Gotean las palabras como aceite en la clepsidra (quizás esta imagen explique esos frecuentes poemas de Kozer cuyos versos consisten en una sola palabra, hilos, memoria destilada en los nombres). La voz del poema se sostiene en “el nombre de la madera”, en el nombre “de la carcoma”. La frase proviene, evidentemente, de la frase religiosa “en el nombre del Padre” (que se menciona de manera explícita unos versos antes). El poema se sostiene en sus nombres, en las adyacencias secretas que son la vida y que son el instante de creación (la idea del demiurgo que copia en la materia las ideas que preceden a la materia).
Dormito: rodeado de unos libros del aguamanil con unas gotas de esencia de azahar
(transpiro): a mano izquierda (destapada, aún) transpira
(azul) una botella vacía, jarrón.

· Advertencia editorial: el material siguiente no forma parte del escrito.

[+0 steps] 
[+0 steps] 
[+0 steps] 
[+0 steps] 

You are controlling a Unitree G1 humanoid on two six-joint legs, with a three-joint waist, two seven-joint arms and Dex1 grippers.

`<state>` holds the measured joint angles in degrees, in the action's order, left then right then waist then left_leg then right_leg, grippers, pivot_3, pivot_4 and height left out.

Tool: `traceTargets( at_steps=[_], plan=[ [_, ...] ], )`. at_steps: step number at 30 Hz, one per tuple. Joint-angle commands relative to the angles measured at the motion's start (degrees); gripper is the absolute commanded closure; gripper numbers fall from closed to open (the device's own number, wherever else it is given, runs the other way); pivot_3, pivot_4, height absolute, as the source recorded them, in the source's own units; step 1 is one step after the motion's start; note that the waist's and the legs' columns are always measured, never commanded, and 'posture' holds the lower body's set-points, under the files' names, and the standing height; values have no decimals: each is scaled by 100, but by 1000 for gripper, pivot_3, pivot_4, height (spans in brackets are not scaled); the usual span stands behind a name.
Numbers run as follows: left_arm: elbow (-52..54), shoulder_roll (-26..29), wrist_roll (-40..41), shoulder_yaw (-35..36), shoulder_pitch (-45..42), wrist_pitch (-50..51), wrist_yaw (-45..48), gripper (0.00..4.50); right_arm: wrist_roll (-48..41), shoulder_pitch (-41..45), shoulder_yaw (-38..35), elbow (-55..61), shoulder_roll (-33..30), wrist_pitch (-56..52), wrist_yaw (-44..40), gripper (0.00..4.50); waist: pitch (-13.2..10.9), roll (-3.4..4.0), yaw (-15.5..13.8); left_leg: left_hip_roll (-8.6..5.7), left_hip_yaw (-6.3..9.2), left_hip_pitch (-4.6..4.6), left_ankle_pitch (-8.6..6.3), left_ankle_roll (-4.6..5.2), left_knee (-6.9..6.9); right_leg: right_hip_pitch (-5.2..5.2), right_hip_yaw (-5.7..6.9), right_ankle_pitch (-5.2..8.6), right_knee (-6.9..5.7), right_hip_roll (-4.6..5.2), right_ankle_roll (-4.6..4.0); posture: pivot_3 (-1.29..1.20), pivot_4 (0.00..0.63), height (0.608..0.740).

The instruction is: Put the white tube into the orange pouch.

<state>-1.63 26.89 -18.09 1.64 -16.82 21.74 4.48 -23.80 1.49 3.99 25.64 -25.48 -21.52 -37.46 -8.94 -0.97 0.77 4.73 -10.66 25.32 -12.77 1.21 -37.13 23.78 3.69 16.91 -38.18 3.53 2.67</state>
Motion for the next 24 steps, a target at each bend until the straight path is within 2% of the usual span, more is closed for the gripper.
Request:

Un vasto panorama.
Cuando se escribe se imita al demiurgo (“Voy a nombrar las cosas”, escribía Eliseo Diego). Y el demiurgo que me escribe solo puede escribir mediante contigüidades. Mi materia es su lenguaje. Colinda el plato que uso de cenicero (traído de La Habana hace dos años, usado por mis padres para las visitas) con la libreta cubierta de corcho en la que anoté las primeras ideas de este ensayo, a unos pasos está la cámara Zenit de mi padre y en alguna gaveta de mi cuarto dormita un fósil cristalino. Sintaxis oscuras que se mueven bajo el tiempo y que transcribo aquí, convertidas en una textura.
Leo a Kozer y pienso en mi pobreza, que corresponde a un mundo que ha cambiado. Habito un mundo que ha olvidado los nombres de las maderas y de las plantas. He puesto al piso de mi cuarto una cubierta que imita madera (usurpación desesperada) y a mi sala una alfombra de poliéster que trata de parecer marroquí. Todo lo que poseo cabe en una camioneta. Un librero que no llega a los doscientos libros. Una carpeta en mi laptop que compila textos piratas. Lecturas pobres que me avergüenzan. Profundidades insondables. Remedos de remedos, copias de copias de originales perdidos (“El objeto falso”, de Alejandro Rossi, también pudo llamarse “el objeto fantasma”). Voy a cumplir treinta años y ya es muy tarde. Leo en voz alta palabras que me parecen remotas. Resonancias de un reino desaparecido. Esas palabras están más cerca de los objetos primigenios que sus falsificaciones tardías. “Alfombra” es más alfombra que mi alfombra. Pronuncio versos de Kozer en soledad (“Grácil es el vuelo del ave de carroña”, “Ya pronto comeré de mi propia naturaleza”) y escribo historias que no leerá nadie.
Quizás el mundo ya se destruyó, hace mucho, y habitamos su fantasma.